- TASK STATEMENT
Only lines that contain the word "handle" are to be returned from the data below.

-=-=-

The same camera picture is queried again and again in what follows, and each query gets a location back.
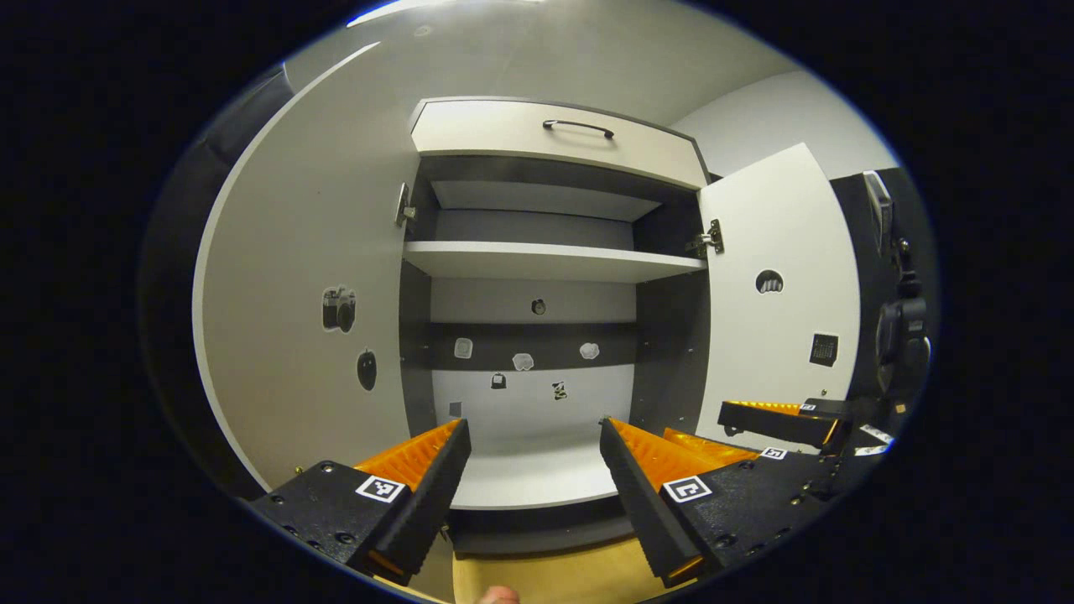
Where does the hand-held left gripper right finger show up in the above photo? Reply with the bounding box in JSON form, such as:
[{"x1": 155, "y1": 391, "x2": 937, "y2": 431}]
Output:
[{"x1": 599, "y1": 417, "x2": 832, "y2": 588}]

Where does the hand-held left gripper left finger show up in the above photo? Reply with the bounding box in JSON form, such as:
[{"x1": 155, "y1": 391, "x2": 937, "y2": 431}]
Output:
[{"x1": 249, "y1": 419, "x2": 472, "y2": 586}]

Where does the white double-door shoe cabinet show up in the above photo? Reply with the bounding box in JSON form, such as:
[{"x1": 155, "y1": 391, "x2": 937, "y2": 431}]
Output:
[{"x1": 399, "y1": 96, "x2": 714, "y2": 559}]

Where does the white shoe cabinet door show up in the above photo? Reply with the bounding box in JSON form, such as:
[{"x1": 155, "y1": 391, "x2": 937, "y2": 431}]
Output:
[
  {"x1": 696, "y1": 143, "x2": 863, "y2": 454},
  {"x1": 193, "y1": 42, "x2": 420, "y2": 492}
]

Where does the white cabinet shelf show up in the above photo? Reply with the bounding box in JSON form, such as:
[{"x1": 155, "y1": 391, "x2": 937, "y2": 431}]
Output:
[
  {"x1": 430, "y1": 180, "x2": 664, "y2": 223},
  {"x1": 449, "y1": 440, "x2": 623, "y2": 511},
  {"x1": 403, "y1": 242, "x2": 708, "y2": 284}
]

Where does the white cabinet drawer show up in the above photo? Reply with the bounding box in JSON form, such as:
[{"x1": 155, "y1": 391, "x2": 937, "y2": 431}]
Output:
[{"x1": 409, "y1": 98, "x2": 711, "y2": 190}]

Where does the black drawer handle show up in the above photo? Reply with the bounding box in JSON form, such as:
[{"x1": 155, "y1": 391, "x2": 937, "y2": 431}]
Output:
[{"x1": 542, "y1": 119, "x2": 616, "y2": 140}]

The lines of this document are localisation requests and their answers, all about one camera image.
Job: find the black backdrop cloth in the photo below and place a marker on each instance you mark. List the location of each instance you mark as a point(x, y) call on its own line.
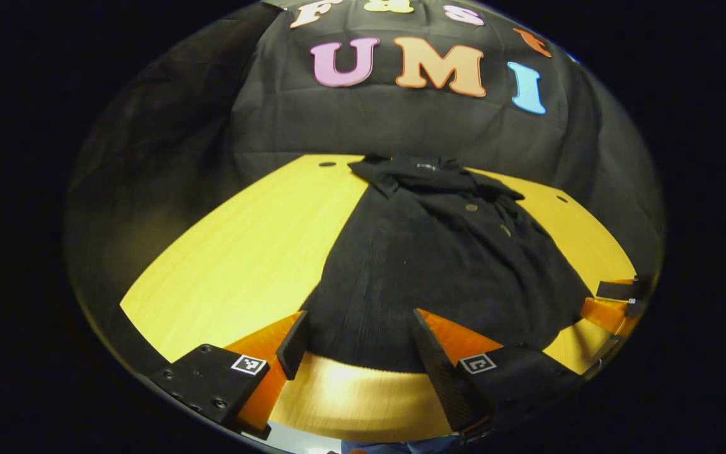
point(401, 126)

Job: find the black button shirt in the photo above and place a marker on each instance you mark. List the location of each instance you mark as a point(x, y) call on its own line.
point(438, 271)

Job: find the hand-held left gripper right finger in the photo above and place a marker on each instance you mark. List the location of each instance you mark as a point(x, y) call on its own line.
point(432, 359)

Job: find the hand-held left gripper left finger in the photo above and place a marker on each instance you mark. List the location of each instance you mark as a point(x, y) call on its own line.
point(293, 347)

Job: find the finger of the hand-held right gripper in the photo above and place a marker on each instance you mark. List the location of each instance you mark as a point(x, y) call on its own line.
point(605, 313)
point(618, 287)

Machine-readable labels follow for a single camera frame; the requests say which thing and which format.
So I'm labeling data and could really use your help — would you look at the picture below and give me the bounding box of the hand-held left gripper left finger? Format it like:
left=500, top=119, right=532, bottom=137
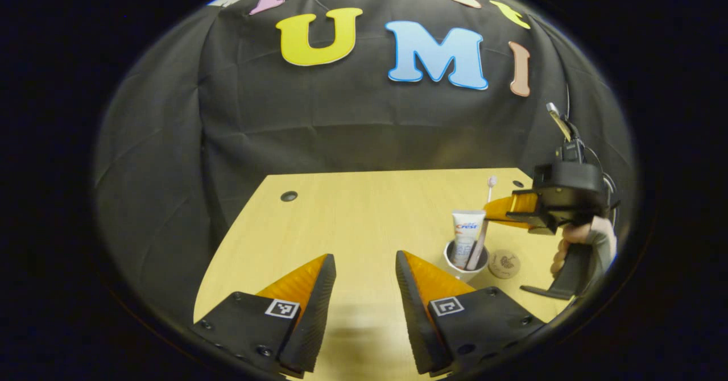
left=191, top=253, right=337, bottom=379

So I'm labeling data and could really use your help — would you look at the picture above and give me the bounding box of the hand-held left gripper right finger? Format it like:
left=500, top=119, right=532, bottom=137
left=395, top=250, right=548, bottom=377

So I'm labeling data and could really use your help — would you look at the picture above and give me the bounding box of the white toothbrush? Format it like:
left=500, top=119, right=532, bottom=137
left=466, top=176, right=498, bottom=271

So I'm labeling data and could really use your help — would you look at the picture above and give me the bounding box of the round cork coaster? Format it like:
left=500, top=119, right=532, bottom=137
left=488, top=249, right=522, bottom=280

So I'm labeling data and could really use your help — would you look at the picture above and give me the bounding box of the white toothpaste tube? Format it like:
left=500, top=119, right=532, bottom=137
left=451, top=209, right=487, bottom=271

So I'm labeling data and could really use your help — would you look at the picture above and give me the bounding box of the white cup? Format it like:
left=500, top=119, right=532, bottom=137
left=444, top=239, right=490, bottom=282

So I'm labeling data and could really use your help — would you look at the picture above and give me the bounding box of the wooden desktop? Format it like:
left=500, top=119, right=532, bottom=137
left=193, top=168, right=575, bottom=381

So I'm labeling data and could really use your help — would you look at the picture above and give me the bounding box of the black backdrop cloth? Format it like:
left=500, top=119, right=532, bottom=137
left=94, top=0, right=638, bottom=336

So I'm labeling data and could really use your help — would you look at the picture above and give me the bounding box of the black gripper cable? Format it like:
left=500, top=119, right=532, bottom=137
left=585, top=145, right=621, bottom=228

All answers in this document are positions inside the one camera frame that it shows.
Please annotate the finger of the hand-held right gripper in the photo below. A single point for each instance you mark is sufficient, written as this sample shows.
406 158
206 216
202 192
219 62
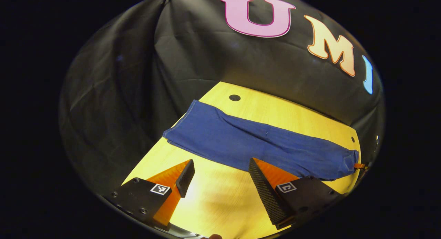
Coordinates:
360 166

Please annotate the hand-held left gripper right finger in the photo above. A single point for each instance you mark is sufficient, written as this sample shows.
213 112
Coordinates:
263 194

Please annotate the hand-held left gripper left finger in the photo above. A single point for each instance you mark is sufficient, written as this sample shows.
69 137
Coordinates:
186 178

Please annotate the blue denim jeans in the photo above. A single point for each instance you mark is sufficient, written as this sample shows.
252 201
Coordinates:
241 139

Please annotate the black backdrop cloth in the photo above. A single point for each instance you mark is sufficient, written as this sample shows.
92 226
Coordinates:
155 77

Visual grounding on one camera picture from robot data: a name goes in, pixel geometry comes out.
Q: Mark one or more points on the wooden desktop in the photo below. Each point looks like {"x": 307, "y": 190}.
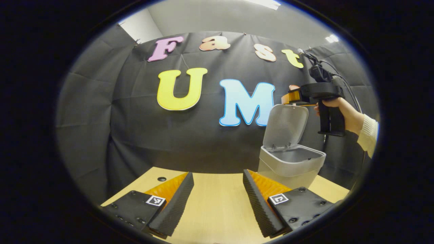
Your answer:
{"x": 217, "y": 210}

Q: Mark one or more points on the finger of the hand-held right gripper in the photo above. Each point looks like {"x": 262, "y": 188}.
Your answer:
{"x": 293, "y": 97}

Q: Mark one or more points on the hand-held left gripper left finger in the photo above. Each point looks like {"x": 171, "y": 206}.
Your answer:
{"x": 174, "y": 206}

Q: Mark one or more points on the small ceiling light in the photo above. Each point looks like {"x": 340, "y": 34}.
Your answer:
{"x": 332, "y": 38}

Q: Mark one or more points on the black backdrop cloth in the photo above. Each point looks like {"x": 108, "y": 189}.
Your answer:
{"x": 135, "y": 135}

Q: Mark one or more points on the long ceiling light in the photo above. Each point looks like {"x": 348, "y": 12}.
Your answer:
{"x": 266, "y": 3}

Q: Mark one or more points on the grey desktop garbage bin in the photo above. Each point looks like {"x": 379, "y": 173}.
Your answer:
{"x": 284, "y": 162}

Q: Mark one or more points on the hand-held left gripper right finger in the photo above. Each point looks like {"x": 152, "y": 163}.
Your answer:
{"x": 259, "y": 206}

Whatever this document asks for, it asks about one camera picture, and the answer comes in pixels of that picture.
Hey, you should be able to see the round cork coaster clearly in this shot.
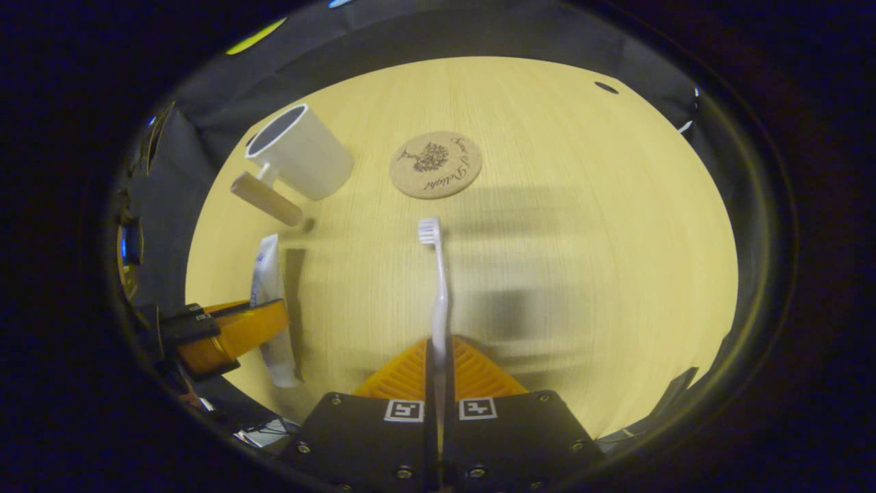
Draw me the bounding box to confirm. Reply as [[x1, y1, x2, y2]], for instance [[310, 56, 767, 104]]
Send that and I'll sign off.
[[389, 131, 483, 200]]

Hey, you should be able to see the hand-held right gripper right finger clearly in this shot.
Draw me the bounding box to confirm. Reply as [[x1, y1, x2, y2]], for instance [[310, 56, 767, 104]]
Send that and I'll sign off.
[[441, 336, 606, 493]]

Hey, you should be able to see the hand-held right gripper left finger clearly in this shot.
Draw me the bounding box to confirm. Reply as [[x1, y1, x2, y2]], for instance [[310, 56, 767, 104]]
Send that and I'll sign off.
[[279, 338, 440, 493]]

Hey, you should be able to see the white toothbrush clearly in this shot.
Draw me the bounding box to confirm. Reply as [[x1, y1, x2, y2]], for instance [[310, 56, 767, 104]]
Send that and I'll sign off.
[[418, 217, 454, 446]]

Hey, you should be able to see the white cup with wooden handle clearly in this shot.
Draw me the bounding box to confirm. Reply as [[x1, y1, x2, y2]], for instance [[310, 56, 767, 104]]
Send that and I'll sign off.
[[231, 103, 355, 227]]

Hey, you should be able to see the white toothpaste tube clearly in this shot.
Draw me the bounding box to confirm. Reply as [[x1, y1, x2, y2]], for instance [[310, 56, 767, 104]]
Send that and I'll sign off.
[[250, 234, 302, 388]]

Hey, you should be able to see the white cable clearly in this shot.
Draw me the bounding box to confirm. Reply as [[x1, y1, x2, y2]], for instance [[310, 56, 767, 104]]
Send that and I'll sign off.
[[678, 86, 700, 134]]

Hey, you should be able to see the black backdrop cloth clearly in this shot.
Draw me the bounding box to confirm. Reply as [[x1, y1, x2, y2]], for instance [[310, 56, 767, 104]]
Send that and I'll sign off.
[[116, 0, 706, 323]]

-=-=-

- SOLVED PROBLEM
Where does the black drawer handle show up in the above photo? Reply with the bounding box in JSON form, such as:
Hey, you should be able to see the white cup with wooden handle clearly in this shot.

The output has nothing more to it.